SHSU releases economic impact study results
Published: Tuesday, October 8, 2013
Updated: Tuesday, October 8, 2013 00:10
More than one in six jobs in the local economy are attributable to Sam Houston State University, according to an economic impact study authored by two SHSU economic professors.
President Dana Gibson, Ph.D., commissioned economic professors Ed Blackburne and Bill Green to complete the study.
“At SHSU, we are always working to provide value to the region and the State of Texas by educating future generations, conducting research that adds to productivity, and offering many other opportunities that will benefit our area,” Gibson said in a press release. “These benefits create a solid foundation for local and regional economies.”
According to the study, the total economic impact on Walker County in 2012 was $290 million, and 6,008 regional jobs are supported directly or indirectly by SHSU.
“As the new study indicates, SHSU is committed to making a reliable, consistent and positive contribution to the economic betterment of the communities we serve and delivering a highly educated workforce at an affordable cost,” Gibson said.
According to the study, the SHSU workforce is made up of 54 percent of local residents. One in every six dollars generated in Walker County is supported by SHSU. Furthermore, SHSU students and faculty have attributed to about 43 percent to rental housing in Walker County.
SHSU students have contributed heavily to local businesses. According to the study, students have contributed $33 million to real estate establishments, $20 million food services and drinking places, $103 million to retail, $3 million to health and personal care, $3 million to dry-cleaning and laundry services, and $1 million to gasoline.
SHSU events have also brought many visitors to Walker County.
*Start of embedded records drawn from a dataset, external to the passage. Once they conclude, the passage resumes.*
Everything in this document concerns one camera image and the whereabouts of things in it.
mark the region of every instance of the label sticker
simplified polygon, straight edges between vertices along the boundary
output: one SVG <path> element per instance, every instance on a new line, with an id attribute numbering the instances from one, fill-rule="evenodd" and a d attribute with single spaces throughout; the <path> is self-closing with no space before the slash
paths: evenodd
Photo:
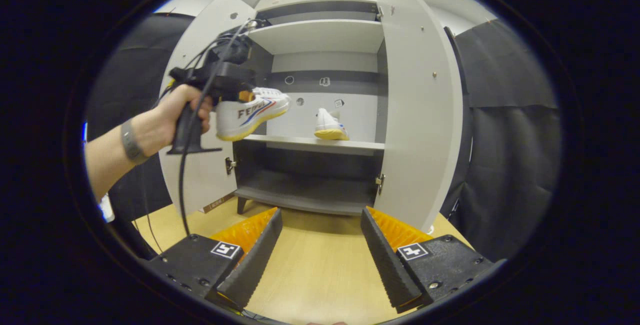
<path id="1" fill-rule="evenodd" d="M 429 252 L 417 242 L 412 243 L 411 245 L 398 247 L 398 252 L 400 252 L 402 257 L 407 261 L 429 255 Z"/>
<path id="2" fill-rule="evenodd" d="M 238 252 L 238 249 L 240 249 L 240 246 L 238 245 L 220 241 L 213 247 L 211 253 L 228 259 L 233 259 L 234 255 Z"/>

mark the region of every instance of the shelf
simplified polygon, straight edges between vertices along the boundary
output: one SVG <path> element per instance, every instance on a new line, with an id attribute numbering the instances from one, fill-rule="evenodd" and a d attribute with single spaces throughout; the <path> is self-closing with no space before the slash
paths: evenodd
<path id="1" fill-rule="evenodd" d="M 359 216 L 373 204 L 374 190 L 368 181 L 258 170 L 238 182 L 235 195 L 302 211 Z"/>
<path id="2" fill-rule="evenodd" d="M 305 20 L 250 31 L 249 38 L 273 55 L 300 52 L 377 54 L 382 24 L 368 20 Z"/>
<path id="3" fill-rule="evenodd" d="M 368 150 L 384 150 L 385 149 L 384 143 L 378 143 L 378 142 L 323 140 L 322 138 L 311 138 L 311 137 L 249 135 L 245 137 L 244 140 L 262 141 L 265 143 L 298 144 L 301 147 L 336 147 L 336 148 L 353 148 L 353 149 L 368 149 Z"/>

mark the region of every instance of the human hand
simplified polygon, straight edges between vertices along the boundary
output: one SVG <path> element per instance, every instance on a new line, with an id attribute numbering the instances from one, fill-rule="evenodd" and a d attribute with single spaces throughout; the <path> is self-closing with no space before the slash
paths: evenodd
<path id="1" fill-rule="evenodd" d="M 153 156 L 160 149 L 171 145 L 176 135 L 176 123 L 185 104 L 189 103 L 195 111 L 201 94 L 197 88 L 182 84 L 171 91 L 158 106 L 133 118 L 131 126 L 134 129 L 135 141 L 145 156 Z M 210 129 L 212 110 L 213 100 L 206 96 L 198 111 L 202 134 Z"/>

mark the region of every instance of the gray wristband
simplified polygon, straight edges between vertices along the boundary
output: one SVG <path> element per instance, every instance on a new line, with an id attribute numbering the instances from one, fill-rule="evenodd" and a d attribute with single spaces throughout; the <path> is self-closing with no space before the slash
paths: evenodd
<path id="1" fill-rule="evenodd" d="M 131 119 L 126 120 L 126 122 L 122 124 L 120 134 L 126 157 L 133 161 L 135 165 L 140 165 L 149 159 L 145 156 L 144 152 L 142 152 L 142 149 L 140 149 L 136 142 L 133 127 L 131 126 Z"/>

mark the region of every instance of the white sneaker
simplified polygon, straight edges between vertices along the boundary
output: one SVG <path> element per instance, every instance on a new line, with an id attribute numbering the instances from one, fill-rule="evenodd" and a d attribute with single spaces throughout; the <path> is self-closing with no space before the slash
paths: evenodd
<path id="1" fill-rule="evenodd" d="M 238 141 L 246 138 L 269 119 L 289 110 L 291 98 L 275 88 L 256 87 L 249 102 L 220 101 L 215 107 L 218 139 Z"/>
<path id="2" fill-rule="evenodd" d="M 345 126 L 327 110 L 319 108 L 317 117 L 318 120 L 315 123 L 316 137 L 325 140 L 349 140 Z"/>

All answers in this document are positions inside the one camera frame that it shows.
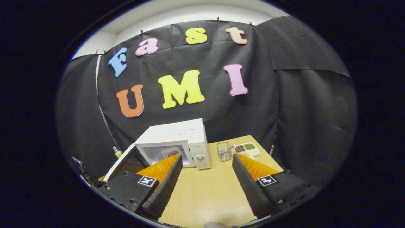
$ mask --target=wire basket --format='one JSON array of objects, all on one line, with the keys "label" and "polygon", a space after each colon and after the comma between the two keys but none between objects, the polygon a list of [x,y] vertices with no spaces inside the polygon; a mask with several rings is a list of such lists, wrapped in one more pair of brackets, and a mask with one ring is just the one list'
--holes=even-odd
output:
[{"label": "wire basket", "polygon": [[229,148],[230,145],[228,142],[220,142],[217,144],[218,154],[220,155],[221,161],[226,161],[232,158],[232,150]]}]

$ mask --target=table surface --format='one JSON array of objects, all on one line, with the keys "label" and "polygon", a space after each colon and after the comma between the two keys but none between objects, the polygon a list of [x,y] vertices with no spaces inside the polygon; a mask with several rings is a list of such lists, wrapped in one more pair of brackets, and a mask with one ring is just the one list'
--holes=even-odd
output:
[{"label": "table surface", "polygon": [[[226,140],[230,145],[254,143],[260,154],[254,159],[279,172],[283,169],[251,136]],[[211,169],[183,168],[159,221],[187,228],[203,228],[207,222],[228,226],[257,219],[232,168],[232,159],[221,161],[217,143],[208,144]]]}]

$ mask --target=plate inside microwave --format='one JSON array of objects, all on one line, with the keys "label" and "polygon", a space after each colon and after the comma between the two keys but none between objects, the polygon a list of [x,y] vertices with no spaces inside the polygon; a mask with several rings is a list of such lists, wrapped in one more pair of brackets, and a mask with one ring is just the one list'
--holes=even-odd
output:
[{"label": "plate inside microwave", "polygon": [[180,153],[181,153],[180,148],[178,146],[173,146],[173,147],[162,150],[160,152],[160,158],[163,160],[163,159],[166,159],[168,157],[171,157],[173,155],[180,154]]}]

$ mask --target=letter u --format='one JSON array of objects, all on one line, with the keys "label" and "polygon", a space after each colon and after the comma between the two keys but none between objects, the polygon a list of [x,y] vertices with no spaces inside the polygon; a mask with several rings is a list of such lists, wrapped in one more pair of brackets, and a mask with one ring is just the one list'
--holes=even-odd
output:
[{"label": "letter u", "polygon": [[141,89],[143,85],[138,84],[131,88],[131,91],[135,94],[135,101],[136,101],[136,108],[131,109],[128,104],[128,90],[121,90],[117,93],[116,97],[119,101],[119,107],[121,108],[121,112],[124,116],[132,118],[135,116],[139,116],[143,112],[143,100],[142,100],[142,93]]}]

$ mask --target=green food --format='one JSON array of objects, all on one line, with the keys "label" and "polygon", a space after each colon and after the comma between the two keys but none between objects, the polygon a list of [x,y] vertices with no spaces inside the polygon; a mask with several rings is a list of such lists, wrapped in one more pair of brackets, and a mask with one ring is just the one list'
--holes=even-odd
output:
[{"label": "green food", "polygon": [[255,149],[255,146],[253,144],[245,144],[245,148],[247,150]]}]

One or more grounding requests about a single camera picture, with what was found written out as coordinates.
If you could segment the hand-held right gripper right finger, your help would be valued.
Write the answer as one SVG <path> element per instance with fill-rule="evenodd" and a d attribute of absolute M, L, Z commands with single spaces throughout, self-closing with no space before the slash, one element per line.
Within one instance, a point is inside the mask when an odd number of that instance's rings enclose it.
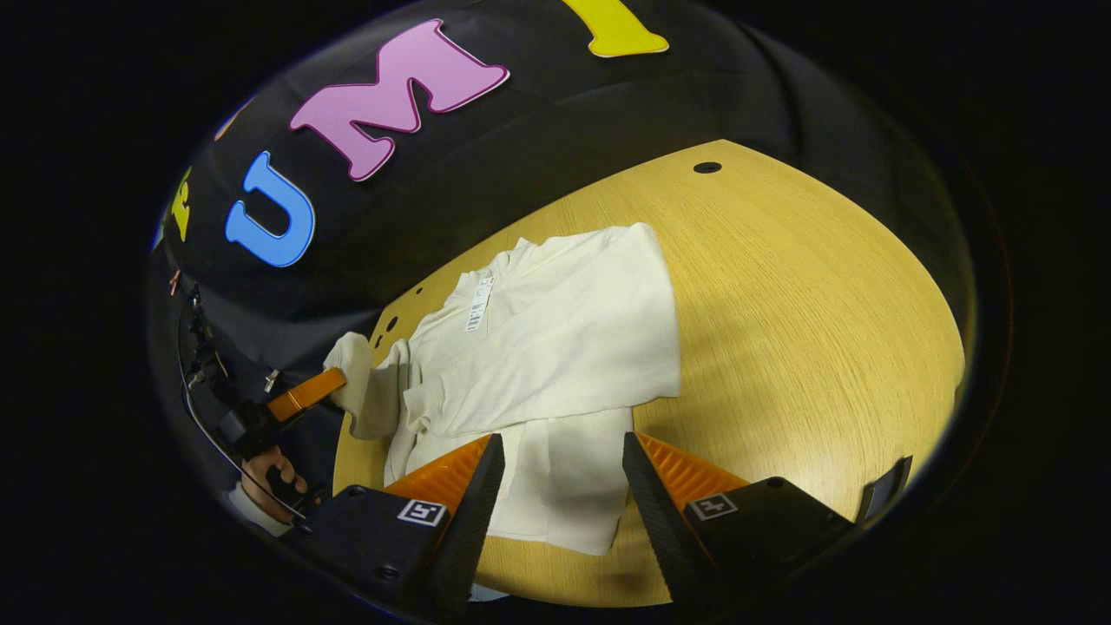
<path fill-rule="evenodd" d="M 788 478 L 749 482 L 643 432 L 622 467 L 675 608 L 749 608 L 855 527 Z"/>

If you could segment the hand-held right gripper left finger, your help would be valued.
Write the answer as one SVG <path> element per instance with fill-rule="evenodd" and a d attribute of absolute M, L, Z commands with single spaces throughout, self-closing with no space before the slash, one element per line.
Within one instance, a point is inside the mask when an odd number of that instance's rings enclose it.
<path fill-rule="evenodd" d="M 489 434 L 386 488 L 346 487 L 291 531 L 291 550 L 374 609 L 454 622 L 470 599 L 504 466 L 503 437 Z"/>

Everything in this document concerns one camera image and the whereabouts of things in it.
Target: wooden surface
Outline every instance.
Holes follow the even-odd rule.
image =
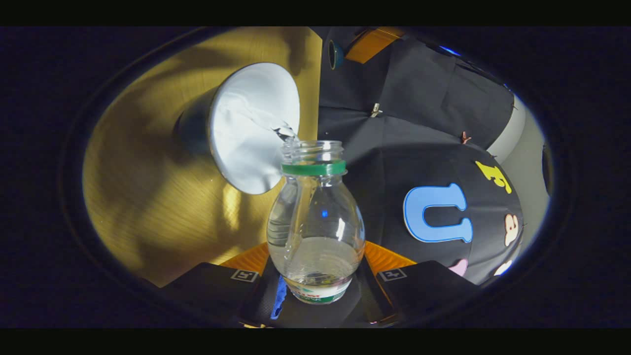
[[[317,138],[322,40],[306,27],[237,28],[149,69],[100,118],[83,189],[98,235],[131,272],[161,287],[200,262],[219,264],[265,241],[284,180],[262,195],[236,190],[212,158],[173,139],[179,114],[234,71],[287,69],[300,96],[301,139]]]

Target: orange object
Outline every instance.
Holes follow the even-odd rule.
[[[246,324],[246,323],[244,323],[244,322],[239,322],[239,323],[241,323],[241,324],[242,324],[245,328],[254,328],[254,329],[259,329],[259,328],[273,328],[273,327],[268,327],[268,326],[266,326],[265,324],[261,324],[261,325],[258,325],[258,326],[257,326],[257,325],[249,325],[249,324]]]
[[[254,248],[248,249],[243,253],[226,260],[221,266],[237,268],[241,270],[256,271],[259,275],[263,274],[265,263],[268,260],[269,250],[268,244],[262,243]]]
[[[366,242],[364,255],[366,256],[366,260],[368,260],[368,265],[370,265],[373,275],[377,275],[377,273],[381,271],[416,264],[416,262],[404,256],[401,256],[393,251],[389,251],[388,249],[369,241]],[[268,256],[268,244],[262,243],[254,248],[244,251],[232,259],[227,260],[222,263],[221,266],[256,271],[259,274],[262,274],[265,269],[265,263],[268,260]]]
[[[403,31],[394,27],[366,30],[357,36],[344,58],[364,64],[392,42],[401,39],[404,34]]]

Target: green bottle ring
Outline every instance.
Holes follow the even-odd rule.
[[[346,161],[340,160],[332,164],[317,165],[286,165],[283,164],[282,171],[289,175],[320,176],[343,174],[346,171]]]

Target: plastic bottle
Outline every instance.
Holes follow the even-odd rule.
[[[339,141],[298,141],[282,148],[286,182],[269,215],[268,246],[294,296],[329,304],[343,296],[365,247],[362,215],[342,182]]]

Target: black fabric
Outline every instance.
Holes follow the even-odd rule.
[[[384,88],[390,61],[390,47],[377,53],[365,64],[344,60],[342,65],[331,69],[328,55],[329,40],[346,49],[363,27],[331,27],[323,39],[320,69],[320,106],[340,107],[370,112],[379,102]]]
[[[520,232],[517,240],[513,242],[515,246],[509,249],[506,253],[502,254],[502,256],[504,257],[504,260],[499,266],[502,266],[502,264],[505,264],[508,262],[514,263],[517,261],[517,257],[520,255],[520,253],[522,252],[522,248],[524,247],[522,235],[523,233]],[[495,275],[495,272],[499,268],[499,266],[497,265],[498,259],[499,258],[492,258],[491,260],[482,260],[480,262],[476,262],[475,264],[472,264],[467,269],[469,273],[468,279],[469,280],[471,279],[486,280],[486,281],[479,281],[478,284],[482,287],[488,286],[489,284],[491,284],[492,282],[498,279],[499,275],[498,276]]]
[[[432,128],[387,116],[368,117],[366,113],[321,107],[319,139],[342,141],[348,174],[344,183],[362,211],[366,240],[377,243],[416,262],[436,260],[446,267],[462,258],[475,266],[465,277],[476,284],[486,281],[515,248],[504,244],[504,220],[508,213],[523,222],[515,189],[511,194],[489,181],[475,161],[488,166],[499,164],[484,149],[471,142]],[[502,172],[510,185],[510,177]],[[431,226],[457,224],[469,218],[473,240],[424,243],[408,232],[403,220],[403,200],[417,186],[458,184],[464,192],[467,209],[429,208]]]
[[[324,40],[342,47],[361,27],[331,27]],[[320,106],[370,112],[375,103],[391,117],[452,136],[463,131],[488,148],[506,127],[513,94],[477,68],[437,52],[415,38],[397,40],[365,64],[344,61],[332,70],[322,53]]]
According to the study, SHSU brought 555,930 visitors to the area in 2012.
Green said that SHSU contributes to the area in more ways than those that can be measured, according to a university press release.
“Besides the talented faculty, staff and students who are a part of the community and contribute to the quality of life, the region benefits from many cultural attractions that would not be available if the university were not located here,” Green said. “Among those are theatre, musical and athletic events, as well as the resources we provide such as the campus library and expertise across the disciplines.”
The university’s report on the survey is being finalized before it is released.